Dans les deux hypothèses évoquées, ci-dessus, et pour autant que la restructuration du PGE ait lieu dans le cadre d’une procédure de conciliation ou d’une procédure collective, la partie du PGE abandonnée ou convertie en capital est indemnisée à hauteur de la quotité garantie à titre d’indemnisation finale et ce dès la conclusion de l’accord de restructuration. La garantie de l’Etat sur l’éventuel solde du PGE est quant à elle maintenue.
S’agissant de la conversion en capital, au-delà de préciser son régime, l’Arrêté de Janvier 2022 prévoit que l’obligation de reversement à l’Etat, en cas de cession ultérieure des titres issus de la conversion, peut être organisée dans le cadre d’une fiducie au sein de laquelle sont transférés lesdits titres dans l’attente de cette cession. S’il est encore trop tôt pour se prononcer sur la fréquence d’utilisation d’un tel mécanisme, il est raisonnable de penser qu’elle restera très limitée et sans doute réservée à des sociétés cotées, compte tenu de la flexibilité apportée tant sur la gouvernance que sur la liquidité.
Par ailleurs, une crainte se faisant sentir d’un nombre important de TPE ou PME ayant des difficultés, notamment dans les secteurs restant affectés par la crise sanitaire, à rembourser les PGE sur quatre ans après deux années de franchise, le gouvernement a annoncé concomitamment la signature d’un accord de place permettant de recourir à la médiation, notamment pour les PGE de moins de 50 000 euros.
Deux écueils nous semblent devoir absolument être évités. D’une part, le recours à la médiation ne doit pas aboutir à des restructurations désordonnées des PGE où seule une partie des partenaires financiers de l’entreprise seraient appelés.
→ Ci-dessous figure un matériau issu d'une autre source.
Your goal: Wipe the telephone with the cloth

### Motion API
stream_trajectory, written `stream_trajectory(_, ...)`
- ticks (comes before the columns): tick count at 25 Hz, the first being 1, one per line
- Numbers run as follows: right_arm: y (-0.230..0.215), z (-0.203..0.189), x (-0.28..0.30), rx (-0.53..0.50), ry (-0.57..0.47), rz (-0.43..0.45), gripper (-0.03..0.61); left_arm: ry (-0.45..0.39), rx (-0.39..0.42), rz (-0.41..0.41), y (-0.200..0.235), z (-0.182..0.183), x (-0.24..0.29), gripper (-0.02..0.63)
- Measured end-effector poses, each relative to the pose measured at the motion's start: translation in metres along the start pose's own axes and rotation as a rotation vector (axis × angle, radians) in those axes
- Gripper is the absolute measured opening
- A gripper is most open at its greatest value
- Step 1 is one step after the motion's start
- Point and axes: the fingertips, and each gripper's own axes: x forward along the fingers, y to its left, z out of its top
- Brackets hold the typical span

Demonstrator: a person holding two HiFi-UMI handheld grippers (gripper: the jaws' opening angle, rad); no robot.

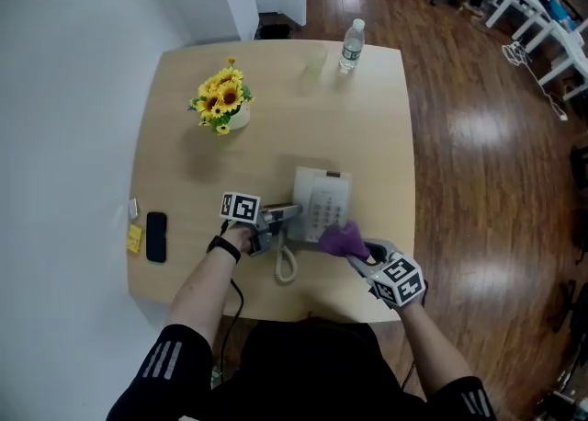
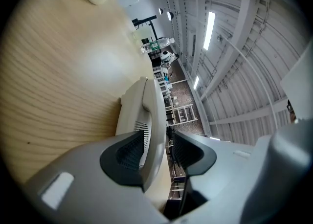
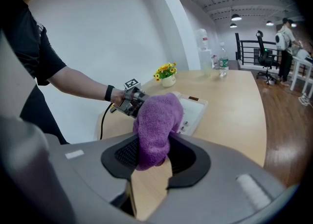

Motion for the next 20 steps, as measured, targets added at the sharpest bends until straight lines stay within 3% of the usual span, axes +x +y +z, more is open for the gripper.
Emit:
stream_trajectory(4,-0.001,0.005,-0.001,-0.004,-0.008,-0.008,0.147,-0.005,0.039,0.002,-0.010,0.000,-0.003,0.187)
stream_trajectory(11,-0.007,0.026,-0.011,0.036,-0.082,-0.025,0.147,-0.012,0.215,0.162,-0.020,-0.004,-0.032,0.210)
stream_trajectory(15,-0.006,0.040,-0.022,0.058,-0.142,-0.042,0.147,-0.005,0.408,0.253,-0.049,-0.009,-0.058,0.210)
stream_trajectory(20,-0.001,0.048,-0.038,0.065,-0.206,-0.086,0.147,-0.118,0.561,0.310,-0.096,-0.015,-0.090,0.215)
La collégialité de la procédure de conciliation est en effet une des clés de sa réussite.
D’autre part, une restructuration au-delà de six ans sera considérée comme un défaut. Le PGE sera donc traité comptablement par les Prêteurs comme un prêt non performant, sans que les Prêteurs puissent y déroger compte tenu des réglementations bancaires qui s’imposent à eux. Ainsi, si les modifications successives de l’arrêté ont apporté la sécurité juridique indispensable pour aborder les restructurations à venir des PGE, elles ne peuvent donc être motivées par un simple effet d’aubaine.
1. L’article 1er de l’arrêté du 23 mars 2020 prévoit que la garantie de l’Etat est accordée aux établissements de crédit, aux sociétés de financement ainsi qu’aux Prêteurs mentionnés à l’article L. 548-1 du Code monétaire et financier.
2. Le ministère de l’Economie et des Finances a précisé, dans sa FAQ sur le prêt garanti par l’Etat, consolidée à la date du 19 janvier 2022, qu’un PGE peut faire l’objet d’un second différé de 12 mois, portant le différé total à 24 mois (question n° 43).
3. Voir en ce sens l’article 6 de l’Arrêté Initial.
4. Voir en ce sens l’article 6 de l’Arrêté Initial (la notion d’« évènement de crédit » ayant été précisée ultérieurement par l’article 5 de l’arrêté du 13 juillet 2020 portant modification de l’arrêté du 23 mars 2020).
5. Voir en ce sens l’article 7 de l’Arrêté Initial.
6. Voir en ce sens l’article 6 de l’Arrêté Initial.
7. Pas plus que les arrêtés successifs l’ayant modifié.
8. Note du Conseil d’Etat « Famille “concours financiers”, fiche 5, garanties », version 2021-2022, § n° 8.2.3, p. 11.
9. A ce jour jusqu’au 30 juin 2022 selon l’article 1er de l’Arrêté du 23 mars 2020, tel que modifié par l’article 2 de l’arrêté du 19 janvier 2022.
10. Voir en ce sens « Prêt garanti par l’Etat – la sécurisation de la restructuration des PGE par l’Arrêté du 8 Juillet 2021 », N. Morelli et D. Robine, in Lettre d’actualité des Procédures collectives civiles et commerciales n° 16, octobre 2021, repère 198, LexisNexis.